# [EXERCISE]
Only the count is expected: the number of lines below that contain "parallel".

==== ENTRIES PROVIDED ====

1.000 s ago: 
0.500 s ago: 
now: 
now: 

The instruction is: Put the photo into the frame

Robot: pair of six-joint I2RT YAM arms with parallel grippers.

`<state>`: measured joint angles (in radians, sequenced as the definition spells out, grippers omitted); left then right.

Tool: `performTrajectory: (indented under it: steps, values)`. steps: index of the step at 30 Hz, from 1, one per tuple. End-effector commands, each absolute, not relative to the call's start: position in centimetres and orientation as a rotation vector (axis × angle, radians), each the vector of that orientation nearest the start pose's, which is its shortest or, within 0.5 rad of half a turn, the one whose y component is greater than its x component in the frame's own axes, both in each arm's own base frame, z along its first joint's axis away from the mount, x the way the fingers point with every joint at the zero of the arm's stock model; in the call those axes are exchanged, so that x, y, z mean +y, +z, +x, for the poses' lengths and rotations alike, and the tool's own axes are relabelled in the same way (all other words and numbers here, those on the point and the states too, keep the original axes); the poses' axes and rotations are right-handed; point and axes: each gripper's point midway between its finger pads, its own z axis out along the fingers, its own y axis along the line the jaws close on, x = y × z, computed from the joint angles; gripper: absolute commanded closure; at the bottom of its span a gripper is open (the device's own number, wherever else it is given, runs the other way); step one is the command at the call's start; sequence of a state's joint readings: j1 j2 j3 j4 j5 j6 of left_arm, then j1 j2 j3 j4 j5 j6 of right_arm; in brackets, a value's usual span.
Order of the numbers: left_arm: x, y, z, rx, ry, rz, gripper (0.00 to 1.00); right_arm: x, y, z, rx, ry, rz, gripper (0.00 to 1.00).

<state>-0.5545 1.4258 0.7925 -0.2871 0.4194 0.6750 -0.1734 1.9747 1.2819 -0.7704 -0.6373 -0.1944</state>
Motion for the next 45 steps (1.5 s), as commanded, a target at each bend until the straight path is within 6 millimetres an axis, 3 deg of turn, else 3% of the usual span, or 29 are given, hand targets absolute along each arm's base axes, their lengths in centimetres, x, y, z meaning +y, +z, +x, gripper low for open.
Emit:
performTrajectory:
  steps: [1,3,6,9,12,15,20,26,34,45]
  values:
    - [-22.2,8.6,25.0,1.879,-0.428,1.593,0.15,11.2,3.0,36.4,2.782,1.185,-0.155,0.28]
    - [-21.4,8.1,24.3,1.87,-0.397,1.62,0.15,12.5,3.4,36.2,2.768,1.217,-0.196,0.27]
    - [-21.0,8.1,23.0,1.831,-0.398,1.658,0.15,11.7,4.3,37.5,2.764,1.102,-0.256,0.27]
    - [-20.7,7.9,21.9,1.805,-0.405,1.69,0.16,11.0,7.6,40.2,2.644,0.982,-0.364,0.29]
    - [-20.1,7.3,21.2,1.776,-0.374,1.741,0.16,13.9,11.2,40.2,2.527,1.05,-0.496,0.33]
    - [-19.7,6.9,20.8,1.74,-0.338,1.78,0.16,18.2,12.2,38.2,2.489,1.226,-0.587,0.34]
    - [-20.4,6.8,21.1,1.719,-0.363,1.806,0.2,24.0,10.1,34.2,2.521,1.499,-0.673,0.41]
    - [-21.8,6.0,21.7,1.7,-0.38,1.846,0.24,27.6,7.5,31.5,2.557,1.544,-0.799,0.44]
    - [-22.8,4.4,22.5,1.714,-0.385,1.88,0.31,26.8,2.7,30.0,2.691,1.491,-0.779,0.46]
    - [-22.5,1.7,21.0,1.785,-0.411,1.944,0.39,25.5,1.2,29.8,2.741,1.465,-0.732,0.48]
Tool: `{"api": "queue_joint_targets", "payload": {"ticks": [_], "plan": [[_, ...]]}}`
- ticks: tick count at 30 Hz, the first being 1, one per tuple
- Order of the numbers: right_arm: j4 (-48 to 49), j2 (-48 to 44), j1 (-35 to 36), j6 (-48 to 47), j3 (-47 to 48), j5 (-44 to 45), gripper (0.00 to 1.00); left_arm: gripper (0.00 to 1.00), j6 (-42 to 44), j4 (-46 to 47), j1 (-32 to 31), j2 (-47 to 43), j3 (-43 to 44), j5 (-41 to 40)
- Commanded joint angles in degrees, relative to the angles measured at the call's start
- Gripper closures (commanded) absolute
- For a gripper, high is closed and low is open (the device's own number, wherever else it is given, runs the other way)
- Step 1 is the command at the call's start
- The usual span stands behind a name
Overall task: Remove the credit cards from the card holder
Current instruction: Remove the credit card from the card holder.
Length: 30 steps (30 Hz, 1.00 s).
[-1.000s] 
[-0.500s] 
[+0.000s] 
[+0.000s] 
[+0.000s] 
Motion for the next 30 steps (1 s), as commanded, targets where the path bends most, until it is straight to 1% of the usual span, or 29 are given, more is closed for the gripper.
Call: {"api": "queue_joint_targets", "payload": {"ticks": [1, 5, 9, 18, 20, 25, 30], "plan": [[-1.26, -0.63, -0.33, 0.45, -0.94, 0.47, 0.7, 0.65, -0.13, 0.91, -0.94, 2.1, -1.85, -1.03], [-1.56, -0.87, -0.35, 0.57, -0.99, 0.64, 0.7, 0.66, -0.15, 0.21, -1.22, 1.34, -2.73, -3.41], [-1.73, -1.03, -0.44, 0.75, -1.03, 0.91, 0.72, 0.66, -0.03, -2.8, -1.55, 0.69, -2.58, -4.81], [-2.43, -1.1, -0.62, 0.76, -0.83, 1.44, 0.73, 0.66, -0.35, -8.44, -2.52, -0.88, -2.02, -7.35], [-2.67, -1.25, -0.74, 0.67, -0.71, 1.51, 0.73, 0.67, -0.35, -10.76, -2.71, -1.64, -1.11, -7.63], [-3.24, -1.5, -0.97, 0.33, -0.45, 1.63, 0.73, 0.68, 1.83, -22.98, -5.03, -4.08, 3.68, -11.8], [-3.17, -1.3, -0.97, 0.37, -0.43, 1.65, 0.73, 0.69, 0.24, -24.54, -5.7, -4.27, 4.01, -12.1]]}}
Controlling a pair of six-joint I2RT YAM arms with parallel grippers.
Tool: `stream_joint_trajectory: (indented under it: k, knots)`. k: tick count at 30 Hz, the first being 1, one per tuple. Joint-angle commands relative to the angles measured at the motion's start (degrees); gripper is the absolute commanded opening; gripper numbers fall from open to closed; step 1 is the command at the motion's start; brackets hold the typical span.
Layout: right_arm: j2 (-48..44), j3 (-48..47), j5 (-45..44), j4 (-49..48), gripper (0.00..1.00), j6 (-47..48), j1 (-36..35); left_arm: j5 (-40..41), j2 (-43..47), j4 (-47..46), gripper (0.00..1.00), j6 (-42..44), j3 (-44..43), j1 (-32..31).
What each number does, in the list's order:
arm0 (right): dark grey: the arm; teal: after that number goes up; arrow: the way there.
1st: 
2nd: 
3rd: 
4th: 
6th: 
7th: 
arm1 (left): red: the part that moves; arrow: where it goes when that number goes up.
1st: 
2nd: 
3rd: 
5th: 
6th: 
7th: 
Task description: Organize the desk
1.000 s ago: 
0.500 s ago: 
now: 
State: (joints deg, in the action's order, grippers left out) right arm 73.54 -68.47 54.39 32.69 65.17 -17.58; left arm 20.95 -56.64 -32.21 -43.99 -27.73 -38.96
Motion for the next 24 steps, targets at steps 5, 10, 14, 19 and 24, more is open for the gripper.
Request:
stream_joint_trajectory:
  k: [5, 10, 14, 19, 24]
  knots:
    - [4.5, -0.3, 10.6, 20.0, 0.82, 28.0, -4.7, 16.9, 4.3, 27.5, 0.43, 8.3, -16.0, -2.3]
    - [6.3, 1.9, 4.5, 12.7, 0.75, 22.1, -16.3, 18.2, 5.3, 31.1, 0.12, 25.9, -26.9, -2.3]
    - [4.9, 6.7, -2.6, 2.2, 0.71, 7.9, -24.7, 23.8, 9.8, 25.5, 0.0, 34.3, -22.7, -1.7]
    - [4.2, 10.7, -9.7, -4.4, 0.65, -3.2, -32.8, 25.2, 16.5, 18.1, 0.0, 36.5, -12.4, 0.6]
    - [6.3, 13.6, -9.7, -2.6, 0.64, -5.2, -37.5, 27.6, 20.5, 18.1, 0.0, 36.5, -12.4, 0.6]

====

# [TASK ANSWER]
2